I really like the film - I think it is very heightened, even melodramatic and in an obviously 'epic' style. I think the approach and retreat that the characters do in the film can apply similarly to the way the historical events are treated. The move from imperial China through to the Cultural Revolution seems a tale of two epic, almost inhuman in their scale extremes with the heartbreaking middle moment, when everything was in flux and the possibility of a republic with re-education and rehabilitation being used for good purposes being lost in a mass of wrongful and spiteful denouncements and petty score-settling (and re-education that 2+2 really does equal 5 if you think about it hard enough in the right way!) as the reigns of power are taken up by another form of dictatorship, though this time political and intrusive rather than regal and detached from the population.

(continued 15th April)

Well, finished the set and was mightily impressed - the historical background from Ian Buruma was an provided a lot of invaluable context on the period for a novice like myself and I'm sure will rank highly on my list of favourite supplements in the end of year poll.
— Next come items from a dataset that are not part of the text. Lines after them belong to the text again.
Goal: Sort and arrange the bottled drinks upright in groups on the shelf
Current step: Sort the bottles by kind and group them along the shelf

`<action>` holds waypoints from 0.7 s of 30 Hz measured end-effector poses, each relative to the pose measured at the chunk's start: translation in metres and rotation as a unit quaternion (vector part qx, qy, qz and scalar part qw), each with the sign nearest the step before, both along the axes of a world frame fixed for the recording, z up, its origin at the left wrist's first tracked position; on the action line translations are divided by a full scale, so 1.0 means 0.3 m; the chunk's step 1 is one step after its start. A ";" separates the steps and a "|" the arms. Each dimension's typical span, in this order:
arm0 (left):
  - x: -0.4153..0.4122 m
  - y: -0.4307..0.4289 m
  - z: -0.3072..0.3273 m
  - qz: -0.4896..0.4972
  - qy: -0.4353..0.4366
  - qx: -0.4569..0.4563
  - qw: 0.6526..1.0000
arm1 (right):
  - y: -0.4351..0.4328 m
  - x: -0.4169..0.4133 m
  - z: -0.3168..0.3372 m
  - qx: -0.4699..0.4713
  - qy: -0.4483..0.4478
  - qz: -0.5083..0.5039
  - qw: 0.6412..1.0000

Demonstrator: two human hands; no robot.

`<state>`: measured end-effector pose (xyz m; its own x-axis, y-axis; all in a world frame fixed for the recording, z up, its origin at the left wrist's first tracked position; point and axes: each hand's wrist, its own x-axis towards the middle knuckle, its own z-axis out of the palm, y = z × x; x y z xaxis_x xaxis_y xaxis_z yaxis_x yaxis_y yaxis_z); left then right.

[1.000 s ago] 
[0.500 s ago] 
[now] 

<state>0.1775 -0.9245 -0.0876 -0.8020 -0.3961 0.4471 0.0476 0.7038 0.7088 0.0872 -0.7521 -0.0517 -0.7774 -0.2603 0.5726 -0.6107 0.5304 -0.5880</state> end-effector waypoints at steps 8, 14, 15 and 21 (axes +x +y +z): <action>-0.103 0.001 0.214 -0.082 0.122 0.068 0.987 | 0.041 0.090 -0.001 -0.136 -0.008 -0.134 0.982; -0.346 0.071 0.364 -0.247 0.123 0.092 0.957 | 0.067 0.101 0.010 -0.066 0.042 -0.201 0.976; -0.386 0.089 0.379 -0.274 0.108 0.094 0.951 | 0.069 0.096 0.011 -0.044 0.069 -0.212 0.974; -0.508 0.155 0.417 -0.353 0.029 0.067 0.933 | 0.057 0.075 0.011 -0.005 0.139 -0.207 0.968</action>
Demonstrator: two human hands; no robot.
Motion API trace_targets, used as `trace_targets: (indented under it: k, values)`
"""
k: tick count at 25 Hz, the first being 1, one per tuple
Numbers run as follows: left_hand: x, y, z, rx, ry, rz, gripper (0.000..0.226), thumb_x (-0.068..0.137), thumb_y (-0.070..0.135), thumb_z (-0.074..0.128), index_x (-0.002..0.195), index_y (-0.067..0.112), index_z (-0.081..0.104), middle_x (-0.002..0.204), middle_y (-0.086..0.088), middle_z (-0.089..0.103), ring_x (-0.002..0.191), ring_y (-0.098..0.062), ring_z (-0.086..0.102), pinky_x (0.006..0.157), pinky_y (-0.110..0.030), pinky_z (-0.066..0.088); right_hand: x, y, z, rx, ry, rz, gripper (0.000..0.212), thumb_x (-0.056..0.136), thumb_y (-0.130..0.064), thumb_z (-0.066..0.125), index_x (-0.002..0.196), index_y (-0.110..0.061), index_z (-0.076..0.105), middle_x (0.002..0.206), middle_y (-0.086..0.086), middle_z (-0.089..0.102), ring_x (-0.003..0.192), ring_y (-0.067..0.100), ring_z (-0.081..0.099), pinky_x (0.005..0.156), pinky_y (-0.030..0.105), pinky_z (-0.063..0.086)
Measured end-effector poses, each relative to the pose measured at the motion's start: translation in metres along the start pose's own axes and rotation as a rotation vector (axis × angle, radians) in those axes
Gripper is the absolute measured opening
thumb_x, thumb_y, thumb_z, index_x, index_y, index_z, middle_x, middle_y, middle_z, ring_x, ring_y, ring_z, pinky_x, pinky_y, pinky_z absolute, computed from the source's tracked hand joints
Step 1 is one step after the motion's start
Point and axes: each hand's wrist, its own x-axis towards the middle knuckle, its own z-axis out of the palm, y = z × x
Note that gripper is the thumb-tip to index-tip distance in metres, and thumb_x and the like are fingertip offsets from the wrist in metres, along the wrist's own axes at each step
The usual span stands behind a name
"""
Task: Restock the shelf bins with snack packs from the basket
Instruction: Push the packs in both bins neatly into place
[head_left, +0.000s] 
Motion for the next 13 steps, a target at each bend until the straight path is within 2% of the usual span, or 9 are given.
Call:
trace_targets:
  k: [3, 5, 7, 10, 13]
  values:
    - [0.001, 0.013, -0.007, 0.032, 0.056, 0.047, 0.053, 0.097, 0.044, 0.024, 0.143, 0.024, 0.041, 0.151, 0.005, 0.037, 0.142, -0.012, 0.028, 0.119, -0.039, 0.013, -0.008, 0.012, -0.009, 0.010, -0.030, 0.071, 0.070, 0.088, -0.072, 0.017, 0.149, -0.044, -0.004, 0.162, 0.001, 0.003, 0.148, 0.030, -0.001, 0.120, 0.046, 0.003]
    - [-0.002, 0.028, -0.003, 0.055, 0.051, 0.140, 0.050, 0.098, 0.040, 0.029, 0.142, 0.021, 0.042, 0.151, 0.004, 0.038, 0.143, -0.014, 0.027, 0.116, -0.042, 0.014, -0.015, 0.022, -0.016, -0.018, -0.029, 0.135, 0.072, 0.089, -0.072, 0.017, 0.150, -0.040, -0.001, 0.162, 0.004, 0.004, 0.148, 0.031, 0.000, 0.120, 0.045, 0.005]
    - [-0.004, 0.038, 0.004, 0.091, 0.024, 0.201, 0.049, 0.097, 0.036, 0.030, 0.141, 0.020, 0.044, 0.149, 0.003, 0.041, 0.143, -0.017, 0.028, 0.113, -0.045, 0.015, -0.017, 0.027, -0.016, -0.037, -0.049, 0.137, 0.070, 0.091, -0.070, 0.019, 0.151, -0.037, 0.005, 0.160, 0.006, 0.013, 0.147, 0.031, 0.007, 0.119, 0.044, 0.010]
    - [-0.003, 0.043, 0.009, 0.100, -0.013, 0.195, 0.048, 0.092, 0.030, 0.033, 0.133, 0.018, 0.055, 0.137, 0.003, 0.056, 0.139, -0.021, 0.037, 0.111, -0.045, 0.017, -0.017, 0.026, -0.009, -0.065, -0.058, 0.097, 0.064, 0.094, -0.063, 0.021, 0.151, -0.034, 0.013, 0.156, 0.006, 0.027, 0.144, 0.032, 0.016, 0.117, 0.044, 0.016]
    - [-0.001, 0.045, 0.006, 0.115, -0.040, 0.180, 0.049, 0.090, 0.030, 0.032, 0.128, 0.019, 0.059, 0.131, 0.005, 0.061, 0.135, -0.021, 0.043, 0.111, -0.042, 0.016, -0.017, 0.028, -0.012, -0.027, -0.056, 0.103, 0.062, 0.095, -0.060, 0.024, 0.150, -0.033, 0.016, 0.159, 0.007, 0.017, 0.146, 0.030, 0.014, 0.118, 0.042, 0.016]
I really liked the Face To Face interview and a number of statements Bertolucci made struck a chord with my own views - that all films, not just those consciously made with that intent are political and that he sees cinema as kind of all encompassing and a continuing process, with individual films sort of being individual, wildly diverse chapters within this ongoing story. I think both of those ideas are extremely good ways of viewing the world of cinema, as well as of course providing much more specific insight into the way Bertolucci approaches his own films.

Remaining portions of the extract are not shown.